On May 7, 2009, at 9:11 AM, Adrian Dimulescu wrote:
Thank you for these precisions. As I had to do something fast, I
coded the thing as illustrated by the following pseudocode:
IndexReader index;
TermPositions iterator = this.index.termPositions(t); // for each
doc where this term appears
while (iterator.next()) {
int docNr = iterator.doc();
int freq = iterator.freq();
int[] apparitionPositions = new int[freq]; // these are
the positions in the crt doc of the crt term
for (int i = 0; i < freq; i++) {
apparitionPositions[i] = iterator.nextPosition();
}
...
TermPositionVector tpv = (TermPositionVector)
this.index.getTermFreqVector(docNr, "text");
...
// for all possible terms, see if it is close to one of
the elements in apparitionPositions
for (int i = 0; i < terms.length; i++) {
int[] pos = tpv.getTermPositions(i);
... // for each element in pos, check close distance
to the crt term
}
}
My understanding is that this is a less object-oriented way of doing
the same thing as your proposition but please correct me if I'm wrong.

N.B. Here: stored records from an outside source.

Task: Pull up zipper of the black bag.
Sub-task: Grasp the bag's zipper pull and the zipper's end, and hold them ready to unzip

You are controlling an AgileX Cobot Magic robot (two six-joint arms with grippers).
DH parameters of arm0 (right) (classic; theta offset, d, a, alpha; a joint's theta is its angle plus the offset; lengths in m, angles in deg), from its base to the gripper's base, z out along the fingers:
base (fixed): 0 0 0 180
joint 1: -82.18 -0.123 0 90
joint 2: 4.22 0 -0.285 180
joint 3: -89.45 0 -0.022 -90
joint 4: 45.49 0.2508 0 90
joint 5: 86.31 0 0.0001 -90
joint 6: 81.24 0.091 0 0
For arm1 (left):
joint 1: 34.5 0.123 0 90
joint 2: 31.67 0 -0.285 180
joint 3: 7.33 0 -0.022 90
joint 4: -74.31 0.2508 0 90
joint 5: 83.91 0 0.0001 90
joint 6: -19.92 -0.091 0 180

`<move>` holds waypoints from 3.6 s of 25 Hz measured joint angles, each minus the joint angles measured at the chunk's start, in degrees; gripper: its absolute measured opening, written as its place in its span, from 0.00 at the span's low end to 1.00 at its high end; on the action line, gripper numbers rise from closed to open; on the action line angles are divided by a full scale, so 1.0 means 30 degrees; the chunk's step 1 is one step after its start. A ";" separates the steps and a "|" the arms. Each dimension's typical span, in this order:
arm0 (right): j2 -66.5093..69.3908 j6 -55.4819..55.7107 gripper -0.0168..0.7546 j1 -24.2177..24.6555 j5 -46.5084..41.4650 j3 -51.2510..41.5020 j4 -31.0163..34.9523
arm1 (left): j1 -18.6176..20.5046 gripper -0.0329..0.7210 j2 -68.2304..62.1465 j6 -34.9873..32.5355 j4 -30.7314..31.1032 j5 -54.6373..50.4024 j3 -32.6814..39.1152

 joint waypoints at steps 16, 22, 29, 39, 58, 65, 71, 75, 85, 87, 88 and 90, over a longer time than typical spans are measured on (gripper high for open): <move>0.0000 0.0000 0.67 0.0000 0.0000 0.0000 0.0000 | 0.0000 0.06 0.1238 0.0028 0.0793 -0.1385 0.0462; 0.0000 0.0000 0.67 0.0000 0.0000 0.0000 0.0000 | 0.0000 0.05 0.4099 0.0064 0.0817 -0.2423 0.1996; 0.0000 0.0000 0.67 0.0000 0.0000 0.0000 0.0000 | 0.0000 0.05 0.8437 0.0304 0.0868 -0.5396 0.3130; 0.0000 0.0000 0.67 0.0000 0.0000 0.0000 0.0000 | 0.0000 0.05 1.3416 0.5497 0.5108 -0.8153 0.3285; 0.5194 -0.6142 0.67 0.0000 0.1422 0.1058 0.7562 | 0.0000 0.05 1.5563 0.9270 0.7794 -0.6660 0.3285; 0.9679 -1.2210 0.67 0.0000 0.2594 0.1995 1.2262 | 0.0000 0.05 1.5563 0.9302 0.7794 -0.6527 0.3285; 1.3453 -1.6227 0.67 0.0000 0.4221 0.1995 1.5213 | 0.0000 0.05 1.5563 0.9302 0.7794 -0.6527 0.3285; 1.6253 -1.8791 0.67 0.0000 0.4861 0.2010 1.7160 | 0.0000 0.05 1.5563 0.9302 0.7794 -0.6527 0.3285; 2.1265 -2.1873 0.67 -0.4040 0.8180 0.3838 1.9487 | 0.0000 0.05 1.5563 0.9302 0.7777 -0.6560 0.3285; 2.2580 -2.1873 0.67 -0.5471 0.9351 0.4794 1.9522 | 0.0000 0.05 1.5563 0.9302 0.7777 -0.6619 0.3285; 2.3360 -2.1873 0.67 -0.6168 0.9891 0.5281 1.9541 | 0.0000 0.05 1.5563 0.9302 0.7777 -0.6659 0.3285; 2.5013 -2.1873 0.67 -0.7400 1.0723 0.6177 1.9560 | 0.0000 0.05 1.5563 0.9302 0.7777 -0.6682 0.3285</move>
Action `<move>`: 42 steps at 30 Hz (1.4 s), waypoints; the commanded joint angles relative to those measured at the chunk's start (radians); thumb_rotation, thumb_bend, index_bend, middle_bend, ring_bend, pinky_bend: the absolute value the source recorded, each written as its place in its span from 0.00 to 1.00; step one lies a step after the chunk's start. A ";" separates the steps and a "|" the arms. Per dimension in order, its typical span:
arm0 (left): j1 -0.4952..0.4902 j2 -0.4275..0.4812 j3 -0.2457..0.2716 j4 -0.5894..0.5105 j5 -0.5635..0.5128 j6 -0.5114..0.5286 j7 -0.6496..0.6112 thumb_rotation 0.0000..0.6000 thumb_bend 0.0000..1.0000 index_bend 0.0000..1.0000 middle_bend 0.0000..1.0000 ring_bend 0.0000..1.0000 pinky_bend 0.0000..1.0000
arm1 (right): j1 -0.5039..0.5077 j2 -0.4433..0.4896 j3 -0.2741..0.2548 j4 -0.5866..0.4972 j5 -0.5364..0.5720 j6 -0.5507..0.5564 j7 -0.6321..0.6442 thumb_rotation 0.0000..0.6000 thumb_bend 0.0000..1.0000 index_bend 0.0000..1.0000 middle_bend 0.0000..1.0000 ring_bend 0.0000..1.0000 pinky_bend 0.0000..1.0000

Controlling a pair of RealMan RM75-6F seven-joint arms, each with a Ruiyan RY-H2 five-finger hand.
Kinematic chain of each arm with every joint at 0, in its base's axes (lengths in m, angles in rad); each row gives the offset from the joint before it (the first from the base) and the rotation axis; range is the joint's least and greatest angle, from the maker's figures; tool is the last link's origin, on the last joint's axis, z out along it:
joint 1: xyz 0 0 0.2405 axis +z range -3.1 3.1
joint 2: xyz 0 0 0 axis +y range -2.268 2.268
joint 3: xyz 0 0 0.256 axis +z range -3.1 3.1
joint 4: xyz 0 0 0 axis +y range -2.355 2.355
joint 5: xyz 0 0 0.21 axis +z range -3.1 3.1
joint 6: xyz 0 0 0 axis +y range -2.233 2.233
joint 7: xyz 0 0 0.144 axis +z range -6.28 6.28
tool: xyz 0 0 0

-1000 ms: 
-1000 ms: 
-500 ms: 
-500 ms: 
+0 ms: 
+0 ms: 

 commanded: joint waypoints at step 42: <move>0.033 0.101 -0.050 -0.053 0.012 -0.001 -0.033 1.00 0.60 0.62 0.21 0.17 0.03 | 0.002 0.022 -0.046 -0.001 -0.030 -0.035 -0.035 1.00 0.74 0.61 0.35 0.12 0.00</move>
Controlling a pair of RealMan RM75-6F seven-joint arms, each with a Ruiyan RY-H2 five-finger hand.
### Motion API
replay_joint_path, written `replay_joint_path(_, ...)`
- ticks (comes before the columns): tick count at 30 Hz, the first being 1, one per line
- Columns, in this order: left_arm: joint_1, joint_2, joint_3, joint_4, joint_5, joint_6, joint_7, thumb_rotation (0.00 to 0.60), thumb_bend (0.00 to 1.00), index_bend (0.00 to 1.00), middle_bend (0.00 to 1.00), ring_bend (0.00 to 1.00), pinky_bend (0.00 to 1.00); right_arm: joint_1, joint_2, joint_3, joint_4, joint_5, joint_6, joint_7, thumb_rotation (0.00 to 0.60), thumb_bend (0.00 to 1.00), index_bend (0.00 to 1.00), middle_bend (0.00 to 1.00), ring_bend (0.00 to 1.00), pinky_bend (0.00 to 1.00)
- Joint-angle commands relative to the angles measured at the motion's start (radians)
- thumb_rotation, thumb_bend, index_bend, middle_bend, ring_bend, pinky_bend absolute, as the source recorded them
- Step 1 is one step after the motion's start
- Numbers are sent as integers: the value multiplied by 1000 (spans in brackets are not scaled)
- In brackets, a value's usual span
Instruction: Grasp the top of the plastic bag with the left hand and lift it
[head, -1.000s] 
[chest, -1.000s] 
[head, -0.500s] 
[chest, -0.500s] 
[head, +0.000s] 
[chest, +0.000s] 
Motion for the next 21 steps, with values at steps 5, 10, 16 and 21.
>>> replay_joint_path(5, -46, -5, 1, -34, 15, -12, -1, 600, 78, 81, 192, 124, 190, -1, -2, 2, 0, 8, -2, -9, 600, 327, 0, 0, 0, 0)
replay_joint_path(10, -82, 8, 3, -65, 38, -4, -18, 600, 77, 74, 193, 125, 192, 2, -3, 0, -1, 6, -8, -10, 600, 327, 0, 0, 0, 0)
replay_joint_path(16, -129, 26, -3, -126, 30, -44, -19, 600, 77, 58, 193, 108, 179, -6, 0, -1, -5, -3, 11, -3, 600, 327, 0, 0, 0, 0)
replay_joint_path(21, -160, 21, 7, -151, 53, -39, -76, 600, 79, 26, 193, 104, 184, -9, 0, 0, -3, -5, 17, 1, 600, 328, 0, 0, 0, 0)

This use case is in fact why I added the TermVectorMapper stuff into
Lucene. In my case, I used SpanQuery to get me the position of the
term within the doc, then I materialized the vector via a
TermVectorMapper such that the TVM only stored the window around the
span. It's not much different CPU wise, but it does save on memory, I
think.
I finally managed to retrieve what I wanted with this code. The
problem is that it is not really parallelizable. If several threads
call getTermFreqVector at the same time, they have to wait after
each other. My multithreaded scenario involved a unique IndexReader
on which all threads ask for term vectors. I wonder if it is
possible to avoid this problem (perhaps by having a pool of
IndexReaders, is this a good practice, wouldn't there be memory
problems?). I welcome any ideas on this subject.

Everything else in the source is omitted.